Shanghai Stock Composite Index Forecasts: Evidence from ARIMA and LSTM

Yueni Hu

doi:10.54254/2754-1169/57/20230775

1. Introduction

The Shanghai Composite Index is the oldest of the major indexes in the A-share market in China. Different from other major stock market indexes, Shanghai Composite index is a comprehensive index, that is, it considers as many securities listed on Shanghai Composite Index as possible to be included in the index scope, so the biggest feature of Shanghai Composite Index is comprehensive, the study of Shanghai Stock Index is of great significance to China's stock market.

Prediction of stock prices is a classic problem. The love affair with stock investing has never waned over time. People try to profit from the stock market by predicting share prices. If stocks can predict effectively, then people will be able to earn high returns in the capital market.

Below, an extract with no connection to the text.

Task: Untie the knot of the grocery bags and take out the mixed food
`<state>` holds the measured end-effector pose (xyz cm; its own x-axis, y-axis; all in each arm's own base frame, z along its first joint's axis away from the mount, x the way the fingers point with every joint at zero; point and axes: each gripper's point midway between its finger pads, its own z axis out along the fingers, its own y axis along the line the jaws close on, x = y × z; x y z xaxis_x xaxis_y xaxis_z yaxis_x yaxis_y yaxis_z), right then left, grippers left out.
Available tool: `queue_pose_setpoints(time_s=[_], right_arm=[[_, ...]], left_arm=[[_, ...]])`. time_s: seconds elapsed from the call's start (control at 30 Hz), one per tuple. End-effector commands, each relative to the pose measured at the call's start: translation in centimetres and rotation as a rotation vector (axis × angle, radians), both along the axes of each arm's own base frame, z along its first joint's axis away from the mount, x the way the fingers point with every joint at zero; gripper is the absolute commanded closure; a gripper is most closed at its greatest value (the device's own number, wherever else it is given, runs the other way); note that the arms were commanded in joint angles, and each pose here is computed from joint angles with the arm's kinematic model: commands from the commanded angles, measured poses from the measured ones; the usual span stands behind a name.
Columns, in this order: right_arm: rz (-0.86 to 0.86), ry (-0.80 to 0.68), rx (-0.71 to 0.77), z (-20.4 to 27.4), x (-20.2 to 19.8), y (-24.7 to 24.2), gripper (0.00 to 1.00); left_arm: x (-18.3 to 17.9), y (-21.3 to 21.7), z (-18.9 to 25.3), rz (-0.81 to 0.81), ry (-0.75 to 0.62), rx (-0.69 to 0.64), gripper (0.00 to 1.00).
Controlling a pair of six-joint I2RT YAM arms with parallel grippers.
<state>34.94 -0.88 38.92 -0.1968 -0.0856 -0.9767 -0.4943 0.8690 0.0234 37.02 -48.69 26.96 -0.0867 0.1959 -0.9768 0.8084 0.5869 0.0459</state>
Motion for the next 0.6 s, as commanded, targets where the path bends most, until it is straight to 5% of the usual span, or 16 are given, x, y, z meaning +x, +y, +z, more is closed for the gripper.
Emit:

In addition, from an academic point of view, the predictability of stocks contributes to the study of the efficiency of the capital market and helps scholars to realize a more realistic capital model. So, the issue of stock forecasting is very important. But the price of a stock is subject to so many uncertainties that it is difficult for investors to make effective predictions about the stock.

Previous researchers mostly used a single machine learning model to forecast the stock price, including nonlinear time series model [1,2], artificial neural network [3-5], decision tree [6,7], genetic algorithm [8,9], Markov model [10], support vector set [11-13], etc. However, previous investigations seem still limited. Thus, this paper selects the historical data of Shanghai Composite Index from 1991 to 2016 and use ARIMA and LSTM models to forecast the data of the Shanghai Composite Index.

2. Methodology

This paper mainly uses ARIMA and LSTM to forecast the closing price of Shanghai Composite Index (1991-2016). This chapter mainly introduces these two methods, which predict the closing price from 2014 to 2016 respectively. The rmse is calculated from the predicted value and the real value. Then, this paper select a model with better predictions by comparing the result of the rmse of the two models.

2.1. ARIMA

ARIMA is a statistical forecasting method and a time series forecasting method. It builds the model through the combination of white noise and ensures that the residual difference between the model and the actual data is also a normal distribution with a small mean. This method is based on the assumption that the data are stationary and time-dependent and also change linearly.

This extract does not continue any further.